'Tools for interacting with models, mostly for debugging or intuition.'

#!/usr/bin/env python3

import argparse
import logging
import pickle
import itertools

import torch
from tqdm import tqdm
import numpy as np

from environment import *
import util
from util import choose_from_list
from domain import EquationsDomain, make_domain
from policy import encode_batch, decode_batch, EOS, Episode as PolicyEpisode, RandomPolicy
from search import batched_forward_search, ProofSearchEpisode
from solution import Solution
from tactics import Tactic


def _input_problem(domain, derivation=True):
    opt = input('a) Type problem, b) select one from list, or Enter for debug mode: ')

    if opt == 'a':
        p = input('Problem: ')
        g = input('Goal: ')
        return (domain.make_problem
                if not derivation
                else domain.start_derivation)(p, g)

    generate = domain.generate if not derivation else domain.generate_derivation
    return choose_from_list('Pick a problem:',
                            [generate(i) for i in range(40)],
                            lambda p: p.description)


def run_beam_search(domain, policy = None, device=None):
    if policy is None:
        pi = RandomPolicy()
    else:
        pi = torch.load(policy, map_location=device)
        pi = pi.to(device)

    p = _input_problem(domain)
    succ = 0
    solution = None

    for i in tqdm(range(10)):
        episode = pi.beam_search(p, 8, 1, 50000)
        succ += episode.success

        if episode.success:
            solution = episode

    print(f'Success rate: {succ}/10')
    if solution:
        print('Solution:', solution.actions)


def run_best_first_search(agent_path, domain, device):
    agent = torch.load(agent_path, map_location=device)['agent']
    print('Loaded', agent_path, ':', util.format_parameter_count(agent.policy), 'parameters.')

    p = _input_problem(domain)

    if p is not None:
        episode = agent.policy.best_first_search(domain, p, 100)

    breakpoint()
    'Debug mode'


def evaluate_agent(agent_path, d, device, rollout_type):
    agent = torch.load(agent_path, map_location=device)['agent']
    print('Loaded', agent_path, ':', util.format_parameter_count(agent.policy), 'parameters.')

    succ = []
    agent.policy.eval()

    for i in tqdm(range(100)):
        problem = d.generate(seed=10**7 + i)
        if rollout_type == 'greedy':
            rollout = agent.policy.rollout(d, problem, depth=8, temperature=0.01, beam_size=1)
            print(rollout.actions)
        elif rollout_type == 'beam-search':
            rollout = agent.policy.rollout(d, problem, depth=8, temperature=0.01, beam_size=10)
            print(rollout.actions)
        elif rollout_type == 'best-first-search':
            rollout = agent.policy.best_first_search(d, problem, 100)
        succ.append(rollout.success)

        print(f'#{i} - {problem.description} - {rollout.success}')
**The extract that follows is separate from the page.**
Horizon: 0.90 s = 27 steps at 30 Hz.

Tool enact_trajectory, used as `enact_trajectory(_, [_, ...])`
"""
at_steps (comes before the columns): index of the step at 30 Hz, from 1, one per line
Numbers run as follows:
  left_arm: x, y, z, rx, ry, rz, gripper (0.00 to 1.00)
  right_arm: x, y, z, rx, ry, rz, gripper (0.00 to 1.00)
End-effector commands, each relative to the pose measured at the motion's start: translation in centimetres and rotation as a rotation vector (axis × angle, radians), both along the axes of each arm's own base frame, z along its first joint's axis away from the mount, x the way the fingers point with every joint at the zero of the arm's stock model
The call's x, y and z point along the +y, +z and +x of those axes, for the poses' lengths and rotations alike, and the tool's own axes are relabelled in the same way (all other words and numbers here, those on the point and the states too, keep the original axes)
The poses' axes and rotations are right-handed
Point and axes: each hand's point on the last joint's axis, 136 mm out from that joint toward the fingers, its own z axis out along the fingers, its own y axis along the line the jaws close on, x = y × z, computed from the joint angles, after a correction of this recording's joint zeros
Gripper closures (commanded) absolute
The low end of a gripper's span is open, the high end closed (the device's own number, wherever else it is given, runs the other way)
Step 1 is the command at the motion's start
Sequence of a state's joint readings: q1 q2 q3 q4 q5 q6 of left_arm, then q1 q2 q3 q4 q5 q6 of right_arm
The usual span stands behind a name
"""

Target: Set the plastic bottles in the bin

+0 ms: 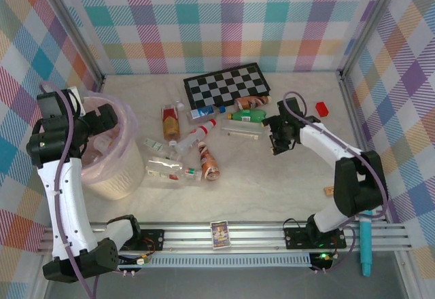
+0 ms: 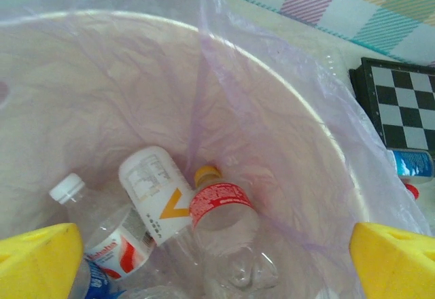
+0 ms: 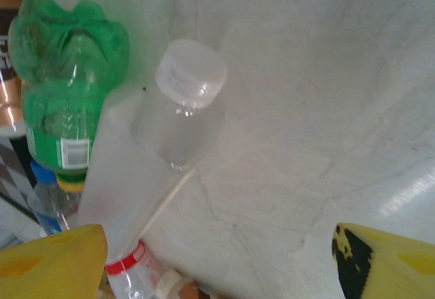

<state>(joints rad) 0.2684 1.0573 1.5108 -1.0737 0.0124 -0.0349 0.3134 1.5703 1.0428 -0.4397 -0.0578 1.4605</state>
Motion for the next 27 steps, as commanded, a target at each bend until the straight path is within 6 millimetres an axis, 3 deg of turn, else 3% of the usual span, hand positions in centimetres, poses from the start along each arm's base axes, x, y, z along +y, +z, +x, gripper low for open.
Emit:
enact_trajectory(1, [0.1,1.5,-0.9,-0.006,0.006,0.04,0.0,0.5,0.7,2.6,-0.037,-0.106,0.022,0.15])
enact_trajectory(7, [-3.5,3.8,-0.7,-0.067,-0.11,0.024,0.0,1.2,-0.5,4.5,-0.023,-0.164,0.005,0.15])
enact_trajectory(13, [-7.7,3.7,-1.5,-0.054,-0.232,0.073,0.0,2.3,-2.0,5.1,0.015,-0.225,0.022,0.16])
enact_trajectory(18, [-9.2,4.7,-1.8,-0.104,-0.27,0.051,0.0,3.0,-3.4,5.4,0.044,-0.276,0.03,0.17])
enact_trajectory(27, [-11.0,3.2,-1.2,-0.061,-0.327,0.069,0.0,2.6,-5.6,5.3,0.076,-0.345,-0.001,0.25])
    print('Success rate:', np.mean(succ))


def interact_with_environment(domain):
    i, p = 0, _input_problem(domain)
    prob = 1
    sol = Solution.from_problem(p)

    while not domain.derivation_done(sol.derivation):
        print('### Solution:\n', sol.format(200), sep='')
        actions = sol.successors(domain)
        a = choose_from_list('Action:', actions)
        prob *= 1 / len(actions)
        sol = sol.push_action(a, domain)
        i += 1

    print('Solved in', i, 'steps!')

    episode = PolicyEpisode(problem=p.description,
                            goal=p.goal,
                            domain=p.domain_name,
                            success=True,
                            actions=list(itertools.chain.from_iterable(
                                zip([a[0] for a in sol.actions],
                                    sol.results))))

    episode.recover_arguments(domain)

    print('Solution:\n',
          Tactic.from_solution_slice('interactive', 0,
                                     episode.actions[::2],
                                     episode.arguments[1::2]).to_compact_str())
    print('Arguments:', episode.arguments[1::2])
    print('Probability of this trajectory for a random policy:', prob)


def run_proof_search(domain):
    i, p = 0, _input_problem(domain, derivation=True)

    episode = batched_forward_search(
        domain,
        p,
        utility=lambda val: 1 / len(val) + random.random() * 0.001,
        batch_size=10000,
        max_per_type=1
    )

    print('Success?', episode.success)
    print('Depth:', episode.iterations)
    print('Nodes discovered:', episode.steps_created)
    print('Nodes added:', episode.steps_added)


def interact_with_policy(policy_path, domain, device):
    if policy_path is not None:
        policy = torch.load(policy_path, map_location=device)
        policy.eval()
    else:
        from policy import RandomPolicy
        policy = RandomPolicy()

    try:
        with torch.no_grad():
            while True:
                i, p = 0, _input_problem(domain)

                while not domain.reward(p.universe):
                    actions = domain.actions(p.universe)

                    state = domain.state(p.universe)
                    print('State:', state, '\tGoal:', p.goal)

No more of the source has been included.